UNA POSTURA INCÓMODA

 

Beatriz Alonso Aranzábal   [bealaran@gmail.com]

 

 

“Pareces un muerto”. Eso me dijo mi compañero de trabajo. La empresa nos había invitado a un congreso y compartíamos habitación. Tras una intensa jornada, mientras él se aseaba en el baño, yo ya me había metido en la cama, boca arriba, con las manos entrelazadas sobre el pecho, con los párpados cerrados, dispuesto a descansar como todas las noches. Su inoportuno comentario (estaba casi dormido) me molestó. Un muerto, yo… Solté las manos y dejé los brazos a lo largo del cuerpo. Giré la cabeza. Crucé las piernas. No sabía qué postura elegir. Me encogí, me puse de lado, me puse boca abajo. Mi compañero ya se había acostado, y hasta había comenzado a roncar. Valiente cabrón. Di vueltas y más vueltas sin lograr conciliar el sueño, y al día siguiente mi mujer creyó que había pasado una gran juerga aprovechando su ausencia.
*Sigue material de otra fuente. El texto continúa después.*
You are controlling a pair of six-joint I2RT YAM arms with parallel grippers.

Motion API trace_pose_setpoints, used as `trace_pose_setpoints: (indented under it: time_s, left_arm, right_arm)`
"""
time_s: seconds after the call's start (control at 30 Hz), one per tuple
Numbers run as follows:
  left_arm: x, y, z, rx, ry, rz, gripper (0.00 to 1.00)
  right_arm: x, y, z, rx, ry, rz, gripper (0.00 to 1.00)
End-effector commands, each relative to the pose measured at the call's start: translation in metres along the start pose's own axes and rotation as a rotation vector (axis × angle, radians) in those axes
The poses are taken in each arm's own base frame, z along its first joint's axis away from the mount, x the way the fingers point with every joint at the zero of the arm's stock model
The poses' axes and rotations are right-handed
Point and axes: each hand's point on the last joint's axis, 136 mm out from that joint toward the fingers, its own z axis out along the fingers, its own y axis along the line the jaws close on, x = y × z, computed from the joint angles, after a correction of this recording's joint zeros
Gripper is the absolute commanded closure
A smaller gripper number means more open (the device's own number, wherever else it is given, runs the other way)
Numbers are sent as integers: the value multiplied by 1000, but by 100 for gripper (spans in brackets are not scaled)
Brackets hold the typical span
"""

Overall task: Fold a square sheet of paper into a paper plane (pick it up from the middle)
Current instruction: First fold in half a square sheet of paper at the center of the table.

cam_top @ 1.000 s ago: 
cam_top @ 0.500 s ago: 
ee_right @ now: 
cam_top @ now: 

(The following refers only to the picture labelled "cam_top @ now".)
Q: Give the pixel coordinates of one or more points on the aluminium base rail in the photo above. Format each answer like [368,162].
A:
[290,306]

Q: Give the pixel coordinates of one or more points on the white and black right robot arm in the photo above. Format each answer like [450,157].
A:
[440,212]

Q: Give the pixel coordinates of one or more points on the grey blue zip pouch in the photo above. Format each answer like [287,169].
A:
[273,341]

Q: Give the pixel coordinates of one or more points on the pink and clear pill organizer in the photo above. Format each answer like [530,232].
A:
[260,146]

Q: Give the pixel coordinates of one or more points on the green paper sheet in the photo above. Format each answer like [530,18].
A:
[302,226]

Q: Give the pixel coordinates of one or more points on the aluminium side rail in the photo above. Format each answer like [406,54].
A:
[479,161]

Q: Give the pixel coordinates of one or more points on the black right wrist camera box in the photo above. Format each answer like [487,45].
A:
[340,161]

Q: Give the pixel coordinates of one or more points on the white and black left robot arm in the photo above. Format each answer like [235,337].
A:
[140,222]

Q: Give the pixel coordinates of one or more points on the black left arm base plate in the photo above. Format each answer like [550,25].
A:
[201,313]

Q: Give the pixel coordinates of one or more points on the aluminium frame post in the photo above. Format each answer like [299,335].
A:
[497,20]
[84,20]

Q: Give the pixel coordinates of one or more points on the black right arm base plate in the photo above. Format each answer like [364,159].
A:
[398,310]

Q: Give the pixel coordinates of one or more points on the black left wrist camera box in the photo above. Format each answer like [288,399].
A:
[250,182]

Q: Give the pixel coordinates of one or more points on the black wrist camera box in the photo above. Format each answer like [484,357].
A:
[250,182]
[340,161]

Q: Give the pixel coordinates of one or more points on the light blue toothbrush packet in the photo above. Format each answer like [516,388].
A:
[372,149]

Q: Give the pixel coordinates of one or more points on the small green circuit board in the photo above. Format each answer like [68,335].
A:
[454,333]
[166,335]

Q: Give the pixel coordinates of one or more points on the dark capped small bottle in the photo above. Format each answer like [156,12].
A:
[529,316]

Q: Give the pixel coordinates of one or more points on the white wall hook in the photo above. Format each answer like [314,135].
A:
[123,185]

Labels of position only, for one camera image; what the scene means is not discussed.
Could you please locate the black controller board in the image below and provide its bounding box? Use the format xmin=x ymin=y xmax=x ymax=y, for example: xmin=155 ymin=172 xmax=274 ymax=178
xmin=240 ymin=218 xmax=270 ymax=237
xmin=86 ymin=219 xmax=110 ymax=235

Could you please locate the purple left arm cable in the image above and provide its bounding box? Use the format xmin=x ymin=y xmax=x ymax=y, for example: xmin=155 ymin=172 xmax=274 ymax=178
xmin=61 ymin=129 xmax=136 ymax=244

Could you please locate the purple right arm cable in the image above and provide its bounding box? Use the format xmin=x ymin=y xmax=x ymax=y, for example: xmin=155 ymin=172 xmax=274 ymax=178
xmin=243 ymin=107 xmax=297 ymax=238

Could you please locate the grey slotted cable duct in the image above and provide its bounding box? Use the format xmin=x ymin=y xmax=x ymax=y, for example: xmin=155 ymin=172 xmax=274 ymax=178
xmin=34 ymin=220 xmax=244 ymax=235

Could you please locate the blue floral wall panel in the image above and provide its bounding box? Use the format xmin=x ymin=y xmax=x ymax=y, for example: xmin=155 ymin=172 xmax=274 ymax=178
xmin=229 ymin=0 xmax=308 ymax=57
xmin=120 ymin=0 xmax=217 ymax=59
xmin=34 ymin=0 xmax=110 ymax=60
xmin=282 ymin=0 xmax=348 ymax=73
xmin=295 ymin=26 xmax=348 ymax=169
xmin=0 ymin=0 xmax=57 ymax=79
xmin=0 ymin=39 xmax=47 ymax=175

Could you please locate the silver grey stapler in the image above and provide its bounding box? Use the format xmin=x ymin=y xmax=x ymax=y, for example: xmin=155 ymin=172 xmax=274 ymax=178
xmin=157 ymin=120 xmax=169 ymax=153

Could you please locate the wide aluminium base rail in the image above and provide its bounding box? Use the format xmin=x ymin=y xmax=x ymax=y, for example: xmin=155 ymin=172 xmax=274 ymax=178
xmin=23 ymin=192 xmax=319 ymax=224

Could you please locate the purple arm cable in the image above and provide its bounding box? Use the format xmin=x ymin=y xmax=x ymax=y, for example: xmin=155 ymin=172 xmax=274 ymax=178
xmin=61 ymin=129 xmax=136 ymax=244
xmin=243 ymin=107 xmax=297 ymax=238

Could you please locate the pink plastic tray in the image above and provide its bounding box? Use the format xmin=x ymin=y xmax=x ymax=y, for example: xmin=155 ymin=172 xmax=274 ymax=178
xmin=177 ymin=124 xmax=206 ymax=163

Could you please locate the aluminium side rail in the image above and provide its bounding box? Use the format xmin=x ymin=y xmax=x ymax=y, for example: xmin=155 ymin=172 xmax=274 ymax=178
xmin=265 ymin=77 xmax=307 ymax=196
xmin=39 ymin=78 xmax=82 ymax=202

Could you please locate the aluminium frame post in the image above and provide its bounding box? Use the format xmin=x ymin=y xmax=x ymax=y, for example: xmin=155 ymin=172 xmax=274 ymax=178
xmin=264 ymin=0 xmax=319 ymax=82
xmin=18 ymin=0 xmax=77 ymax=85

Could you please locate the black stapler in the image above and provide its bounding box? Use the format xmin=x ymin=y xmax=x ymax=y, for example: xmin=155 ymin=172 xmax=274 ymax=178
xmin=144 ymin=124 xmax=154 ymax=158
Mi mujer nunca había mencionado mi forma de dormir. Yo siempre me tumbaba cuan largo era, entrelazaba mis manos y al instante me invadía el sopor. Ella en cambio leía, leía mucho, o eso creo, porque yo siempre me dormía primero. Hasta que volví del congreso. No quería parecer un muerto, y buscaba cada noche una nueva posición que me indujera al descanso. Pero daba vueltas y vueltas sin lograrlo. Ella empezó a creer que yo había tenido un lío aquella noche fuera de casa, y que me remordía la conciencia.

En el trabajo empecé a rendir peor, al dormir poco y mal me aparecieron ojeras, y mi habitual buen humor matutino se transformó en una cara avinagrada. Mis compañeros, preocupados, me preguntaban que si estaba enfermo. Yo lo negaba con insistencia, a mí no me pasaba nada, estaba perfectamente sano. Mi jefe quiso que me hiciera un reconocimiento, pero mentí al decirle que ya había ido al médico y había descartado cualquier dolencia. Sólo yo sabía que no había vuelto a dormir a pierna suelta desde la noche del congreso.

Una tarde, al volver a casa me dormí al volante y tuve un accidente. No fue muy grave, pero con ambas piernas rotas tuve que permanecer ingresado en el hospital. Fue un verdadero alivio, porque allí, cuando me quedaba solo, cruzaba las manos sobre el pecho y dormía plácidamente. Fue tal el descanso que me recuperé rápidamente y los médicos me dieron muy pronto el alta. Volví a casa tan contento, volvía a ser yo mismo, el de antes, el tipo que se acostaba feliz. Y con estos pensamientos me adormecía cuando mi mujer, al meterse en la cama y abrir su libro me miró raro y supe inmediatamente lo que estaba pensando.